WORK REQUIRED: Look through the listing below for the line with "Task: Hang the" and the line with "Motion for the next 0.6". Copy both, along with every line between them, exactly and with no pictures.

SUPPLIED INFORMATION:
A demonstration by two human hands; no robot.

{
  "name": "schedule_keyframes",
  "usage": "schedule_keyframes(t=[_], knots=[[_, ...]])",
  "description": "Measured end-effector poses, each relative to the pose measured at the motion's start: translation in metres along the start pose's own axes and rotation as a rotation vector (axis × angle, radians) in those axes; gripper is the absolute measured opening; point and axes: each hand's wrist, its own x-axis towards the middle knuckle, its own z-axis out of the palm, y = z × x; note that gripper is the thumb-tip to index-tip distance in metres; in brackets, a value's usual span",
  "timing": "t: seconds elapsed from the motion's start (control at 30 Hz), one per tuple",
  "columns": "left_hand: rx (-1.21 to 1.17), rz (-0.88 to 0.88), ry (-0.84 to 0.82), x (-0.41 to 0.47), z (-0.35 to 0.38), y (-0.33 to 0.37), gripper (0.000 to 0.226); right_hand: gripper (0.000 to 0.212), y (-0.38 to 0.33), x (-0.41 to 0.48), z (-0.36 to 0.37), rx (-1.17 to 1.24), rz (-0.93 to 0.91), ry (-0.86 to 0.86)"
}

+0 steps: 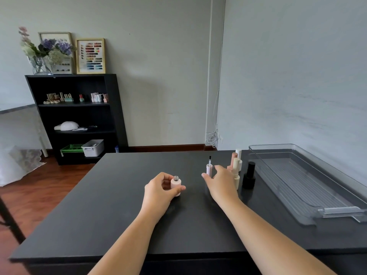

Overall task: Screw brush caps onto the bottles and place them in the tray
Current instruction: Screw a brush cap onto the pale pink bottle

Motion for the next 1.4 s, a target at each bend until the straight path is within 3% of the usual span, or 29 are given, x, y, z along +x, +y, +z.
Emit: schedule_keyframes(t=[0.17, 0.43, 0.67, 0.83, 1.13, 1.4], knots=[[-0.036, 0.012, -0.001, 0.001, 0.000, -0.001, 0.024, 0.022, 0.001, 0.007, 0.009, 0.017, -0.021, 0.054], [-0.020, 0.038, 0.014, 0.000, 0.000, 0.002, 0.015, 0.022, -0.002, -0.015, 0.000, 0.130, -0.224, 0.022], [0.079, 0.092, -0.019, -0.003, -0.001, 0.003, 0.026, 0.015, 0.006, -0.038, -0.002, 0.319, -0.279, -0.247], [0.072, 0.087, 0.013, -0.004, 0.000, 0.005, 0.035, 0.020, 0.011, -0.032, -0.006, 0.453, -0.317, -0.165], [0.065, 0.109, 0.044, -0.003, 0.001, 0.004, 0.026, 0.019, 0.014, -0.031, -0.006, 0.651, -0.267, -0.088], [0.062, 0.117, 0.016, -0.004, 0.000, 0.005, 0.032, 0.018, 0.015, -0.031, -0.005, 0.636, -0.274, -0.091]])
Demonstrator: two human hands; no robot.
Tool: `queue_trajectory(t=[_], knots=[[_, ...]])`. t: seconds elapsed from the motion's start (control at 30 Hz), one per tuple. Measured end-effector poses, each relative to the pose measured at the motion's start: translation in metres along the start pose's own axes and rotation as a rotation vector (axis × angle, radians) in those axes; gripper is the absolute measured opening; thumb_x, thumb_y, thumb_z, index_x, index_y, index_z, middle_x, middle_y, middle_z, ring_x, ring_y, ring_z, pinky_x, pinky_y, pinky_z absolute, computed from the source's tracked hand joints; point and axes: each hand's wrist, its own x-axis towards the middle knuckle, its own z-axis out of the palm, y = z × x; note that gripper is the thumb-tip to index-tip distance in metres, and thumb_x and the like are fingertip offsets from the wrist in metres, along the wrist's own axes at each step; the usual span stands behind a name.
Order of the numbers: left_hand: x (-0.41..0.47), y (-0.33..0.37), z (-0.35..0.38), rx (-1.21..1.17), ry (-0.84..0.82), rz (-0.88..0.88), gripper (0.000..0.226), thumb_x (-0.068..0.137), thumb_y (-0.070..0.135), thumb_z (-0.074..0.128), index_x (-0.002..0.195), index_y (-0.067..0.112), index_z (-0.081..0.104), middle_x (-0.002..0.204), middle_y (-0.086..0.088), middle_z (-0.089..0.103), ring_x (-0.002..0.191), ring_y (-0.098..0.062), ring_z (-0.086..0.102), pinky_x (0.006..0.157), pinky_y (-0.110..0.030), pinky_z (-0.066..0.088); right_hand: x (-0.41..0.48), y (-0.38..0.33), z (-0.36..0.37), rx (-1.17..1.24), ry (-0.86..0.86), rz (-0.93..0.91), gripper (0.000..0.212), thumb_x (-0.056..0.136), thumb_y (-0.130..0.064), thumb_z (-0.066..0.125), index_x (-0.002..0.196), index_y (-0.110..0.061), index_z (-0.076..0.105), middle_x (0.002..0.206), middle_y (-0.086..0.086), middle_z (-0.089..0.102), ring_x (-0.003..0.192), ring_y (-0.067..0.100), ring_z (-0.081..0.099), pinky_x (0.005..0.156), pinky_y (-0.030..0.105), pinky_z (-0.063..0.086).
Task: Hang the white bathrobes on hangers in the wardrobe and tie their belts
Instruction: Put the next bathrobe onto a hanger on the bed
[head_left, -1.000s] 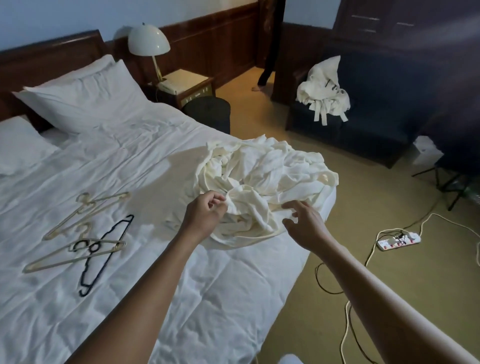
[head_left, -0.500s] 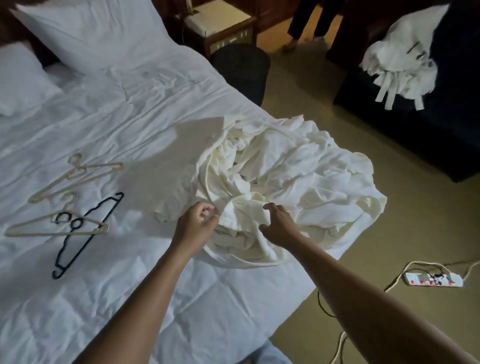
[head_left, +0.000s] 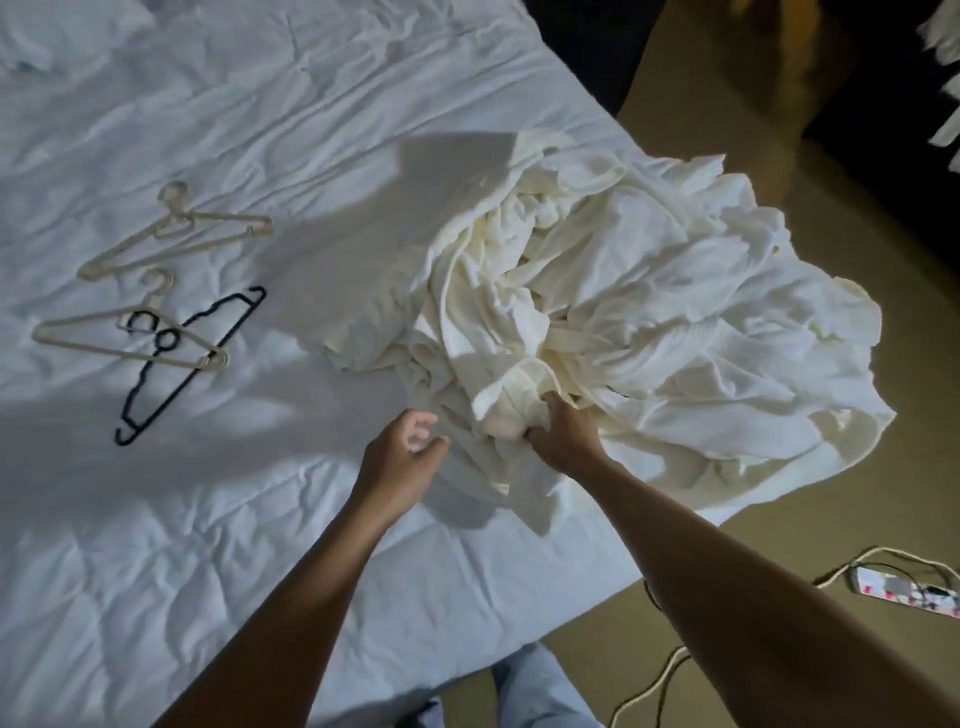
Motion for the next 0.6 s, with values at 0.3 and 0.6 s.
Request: queue_trajectory(t=[0.3,0.6], knots=[[-0.038,0.0,-0.04,-0.572,-0.225,-0.392,0.06,0.09,0.076,0.048,0.123,0.028,0.062,0.116,-0.007,0.07,0.099,-0.025,0.063,0.076,-0.037,0.044,-0.106,-0.089,-0.019,0.461,0.057,-0.184,0.025,0.079,-0.023,0.054,0.095,-0.026,0.073,0.092,-0.007,0.075,0.095,0.017,0.069,0.087,0.042,0.057],[-0.103,-0.005,-0.144,-0.723,-0.39,-0.055,0.02,0.108,0.019,0.043,0.103,0.01,0.061,0.089,-0.004,0.063,0.079,-0.015,0.061,0.068,-0.027,0.054,-0.256,-0.204,0.026,0.357,0.123,-0.382,0.02,0.082,-0.027,0.059,0.097,-0.02,0.07,0.094,-0.004,0.073,0.09,0.013,0.068,0.078,0.036,0.056]])
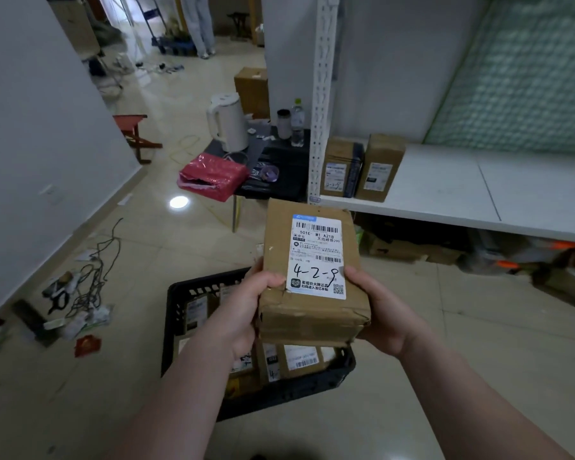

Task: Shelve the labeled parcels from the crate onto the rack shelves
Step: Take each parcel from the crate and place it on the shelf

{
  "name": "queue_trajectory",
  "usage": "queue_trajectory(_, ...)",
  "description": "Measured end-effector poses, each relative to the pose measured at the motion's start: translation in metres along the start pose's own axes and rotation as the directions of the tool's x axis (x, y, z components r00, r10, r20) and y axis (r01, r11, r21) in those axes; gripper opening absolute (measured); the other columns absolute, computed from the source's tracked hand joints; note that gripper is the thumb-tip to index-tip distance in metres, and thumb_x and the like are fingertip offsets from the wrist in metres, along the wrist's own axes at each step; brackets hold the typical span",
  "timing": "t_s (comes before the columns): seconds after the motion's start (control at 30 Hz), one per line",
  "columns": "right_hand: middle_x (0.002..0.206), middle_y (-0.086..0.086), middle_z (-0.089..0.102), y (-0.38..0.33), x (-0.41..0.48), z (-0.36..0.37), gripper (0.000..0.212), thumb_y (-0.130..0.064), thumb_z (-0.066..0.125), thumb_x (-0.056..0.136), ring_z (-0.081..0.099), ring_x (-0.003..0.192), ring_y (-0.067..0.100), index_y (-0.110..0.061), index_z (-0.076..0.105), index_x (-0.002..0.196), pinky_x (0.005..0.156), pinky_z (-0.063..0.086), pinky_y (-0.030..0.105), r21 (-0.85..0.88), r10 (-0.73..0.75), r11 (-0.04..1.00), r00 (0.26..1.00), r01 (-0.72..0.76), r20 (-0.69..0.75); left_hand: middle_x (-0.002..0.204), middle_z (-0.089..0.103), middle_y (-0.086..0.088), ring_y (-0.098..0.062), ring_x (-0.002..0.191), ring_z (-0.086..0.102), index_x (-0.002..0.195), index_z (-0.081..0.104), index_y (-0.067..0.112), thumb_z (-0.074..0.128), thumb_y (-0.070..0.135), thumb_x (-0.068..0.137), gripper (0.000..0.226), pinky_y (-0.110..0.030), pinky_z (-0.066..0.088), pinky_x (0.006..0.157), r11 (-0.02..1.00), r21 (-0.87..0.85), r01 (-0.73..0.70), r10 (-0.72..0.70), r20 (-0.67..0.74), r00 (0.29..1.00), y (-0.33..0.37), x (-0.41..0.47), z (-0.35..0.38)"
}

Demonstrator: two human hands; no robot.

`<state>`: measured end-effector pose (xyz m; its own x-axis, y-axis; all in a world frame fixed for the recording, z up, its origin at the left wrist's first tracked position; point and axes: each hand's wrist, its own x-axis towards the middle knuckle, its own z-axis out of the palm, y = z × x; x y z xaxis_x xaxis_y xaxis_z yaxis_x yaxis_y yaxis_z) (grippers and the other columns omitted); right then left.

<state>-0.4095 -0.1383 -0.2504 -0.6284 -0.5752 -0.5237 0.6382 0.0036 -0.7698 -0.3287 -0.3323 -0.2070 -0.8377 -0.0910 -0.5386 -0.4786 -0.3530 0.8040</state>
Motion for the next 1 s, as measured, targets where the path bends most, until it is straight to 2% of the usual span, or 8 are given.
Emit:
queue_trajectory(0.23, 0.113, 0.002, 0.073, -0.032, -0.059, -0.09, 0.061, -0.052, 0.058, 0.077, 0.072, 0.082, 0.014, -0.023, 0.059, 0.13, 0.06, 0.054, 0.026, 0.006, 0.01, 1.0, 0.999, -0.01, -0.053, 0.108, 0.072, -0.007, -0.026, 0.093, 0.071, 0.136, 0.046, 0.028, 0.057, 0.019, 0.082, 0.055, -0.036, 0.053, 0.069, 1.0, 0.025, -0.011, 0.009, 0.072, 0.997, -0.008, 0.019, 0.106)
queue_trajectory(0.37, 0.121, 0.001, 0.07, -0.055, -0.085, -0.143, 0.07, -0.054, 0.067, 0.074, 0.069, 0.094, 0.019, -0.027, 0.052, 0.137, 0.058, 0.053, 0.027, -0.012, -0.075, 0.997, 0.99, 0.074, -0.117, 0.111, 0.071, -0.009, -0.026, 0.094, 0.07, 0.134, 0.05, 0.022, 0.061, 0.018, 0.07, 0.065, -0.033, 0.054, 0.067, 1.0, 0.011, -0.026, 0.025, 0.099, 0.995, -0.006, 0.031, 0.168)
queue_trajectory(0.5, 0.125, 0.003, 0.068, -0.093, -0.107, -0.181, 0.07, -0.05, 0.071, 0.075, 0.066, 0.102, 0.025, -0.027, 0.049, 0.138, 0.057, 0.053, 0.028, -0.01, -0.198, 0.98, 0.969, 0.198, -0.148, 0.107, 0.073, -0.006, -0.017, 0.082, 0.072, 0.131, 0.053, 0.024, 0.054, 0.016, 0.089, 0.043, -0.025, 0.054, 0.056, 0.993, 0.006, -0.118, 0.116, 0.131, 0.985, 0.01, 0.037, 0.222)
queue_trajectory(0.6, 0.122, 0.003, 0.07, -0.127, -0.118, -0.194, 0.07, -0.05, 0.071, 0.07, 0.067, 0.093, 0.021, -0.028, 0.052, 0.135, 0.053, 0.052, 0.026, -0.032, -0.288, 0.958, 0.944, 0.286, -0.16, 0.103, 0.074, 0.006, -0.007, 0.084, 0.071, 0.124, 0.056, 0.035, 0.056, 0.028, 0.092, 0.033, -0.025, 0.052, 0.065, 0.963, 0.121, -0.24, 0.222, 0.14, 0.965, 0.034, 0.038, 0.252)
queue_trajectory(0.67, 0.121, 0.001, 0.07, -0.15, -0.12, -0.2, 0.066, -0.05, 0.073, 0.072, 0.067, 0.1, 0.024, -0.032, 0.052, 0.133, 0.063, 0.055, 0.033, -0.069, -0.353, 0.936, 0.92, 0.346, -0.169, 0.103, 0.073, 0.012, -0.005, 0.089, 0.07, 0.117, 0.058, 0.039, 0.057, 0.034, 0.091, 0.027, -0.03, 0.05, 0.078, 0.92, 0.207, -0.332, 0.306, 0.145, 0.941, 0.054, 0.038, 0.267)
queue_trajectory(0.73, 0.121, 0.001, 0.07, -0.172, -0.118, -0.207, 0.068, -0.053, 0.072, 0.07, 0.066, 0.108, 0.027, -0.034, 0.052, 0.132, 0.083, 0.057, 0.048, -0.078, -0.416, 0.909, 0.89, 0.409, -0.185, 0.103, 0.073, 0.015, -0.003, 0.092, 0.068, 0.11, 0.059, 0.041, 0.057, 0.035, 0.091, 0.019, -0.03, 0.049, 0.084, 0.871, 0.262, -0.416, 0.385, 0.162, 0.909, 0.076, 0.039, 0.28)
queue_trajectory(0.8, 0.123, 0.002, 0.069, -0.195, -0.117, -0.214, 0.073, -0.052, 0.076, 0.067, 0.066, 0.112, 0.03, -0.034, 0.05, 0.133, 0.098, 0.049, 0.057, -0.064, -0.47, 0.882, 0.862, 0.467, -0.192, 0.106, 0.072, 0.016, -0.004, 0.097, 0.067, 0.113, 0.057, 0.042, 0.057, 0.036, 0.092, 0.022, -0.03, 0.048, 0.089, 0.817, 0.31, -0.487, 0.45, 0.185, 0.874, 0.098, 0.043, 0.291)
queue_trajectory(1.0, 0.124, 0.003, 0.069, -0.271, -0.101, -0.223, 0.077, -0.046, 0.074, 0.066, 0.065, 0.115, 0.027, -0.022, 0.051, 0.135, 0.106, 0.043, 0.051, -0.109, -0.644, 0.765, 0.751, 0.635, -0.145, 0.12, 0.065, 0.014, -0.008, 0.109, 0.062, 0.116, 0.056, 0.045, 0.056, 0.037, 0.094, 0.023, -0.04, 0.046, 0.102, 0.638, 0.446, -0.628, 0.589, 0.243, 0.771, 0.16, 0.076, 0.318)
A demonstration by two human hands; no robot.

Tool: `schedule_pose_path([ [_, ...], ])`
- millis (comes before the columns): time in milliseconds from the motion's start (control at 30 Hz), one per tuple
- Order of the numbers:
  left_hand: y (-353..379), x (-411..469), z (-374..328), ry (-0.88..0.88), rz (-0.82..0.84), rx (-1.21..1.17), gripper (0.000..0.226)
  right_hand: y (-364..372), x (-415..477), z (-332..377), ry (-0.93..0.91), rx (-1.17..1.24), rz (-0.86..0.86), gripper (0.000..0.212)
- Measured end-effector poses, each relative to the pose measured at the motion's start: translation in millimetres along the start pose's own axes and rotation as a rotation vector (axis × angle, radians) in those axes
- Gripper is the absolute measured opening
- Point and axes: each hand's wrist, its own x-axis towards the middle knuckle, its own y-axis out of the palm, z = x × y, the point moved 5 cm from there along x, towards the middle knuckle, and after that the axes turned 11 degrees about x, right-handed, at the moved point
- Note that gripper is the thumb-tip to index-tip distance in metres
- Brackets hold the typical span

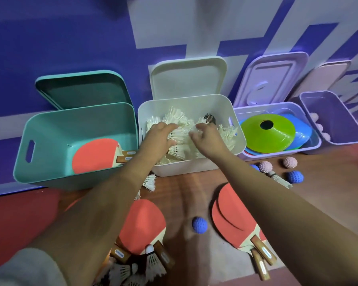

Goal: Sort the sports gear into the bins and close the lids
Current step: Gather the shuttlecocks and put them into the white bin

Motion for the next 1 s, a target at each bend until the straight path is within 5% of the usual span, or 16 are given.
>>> schedule_pose_path([
  [233,30.9,7.2,3.5,0.049,0.299,0.227,0.055,20.1,7.0,-22.2,-0.036,-0.249,0.114,0.063],
  [433,-36.4,-59.7,3.4,-0.046,-0.063,-0.154,0.041,-0.5,-38.2,23.1,-0.329,-0.062,-0.002,0.048],
  [600,-54.6,-164.5,21.5,-0.210,-0.130,-0.290,0.015,23.8,-102.5,50.4,-0.409,0.158,0.157,0.022],
  [833,-7.1,-260.0,92.0,-0.590,0.023,-0.093,0.030,115.0,-148.6,17.6,-0.135,0.161,0.419,0.008],
  [1000,-12.6,-242.5,144.6,-0.507,0.110,0.104,0.048,166.2,-140.3,16.1,-0.049,-0.049,0.470,0.031],
])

RESULT OF THE EXERCISE:
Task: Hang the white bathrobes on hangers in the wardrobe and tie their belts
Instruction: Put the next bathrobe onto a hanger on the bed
[head_left, -1.000s] 
[head_left, -0.500s] 
[head_left, +0.000s] 
Motion for the next 0.6 s, with values at 0.3 and 0.6 s.

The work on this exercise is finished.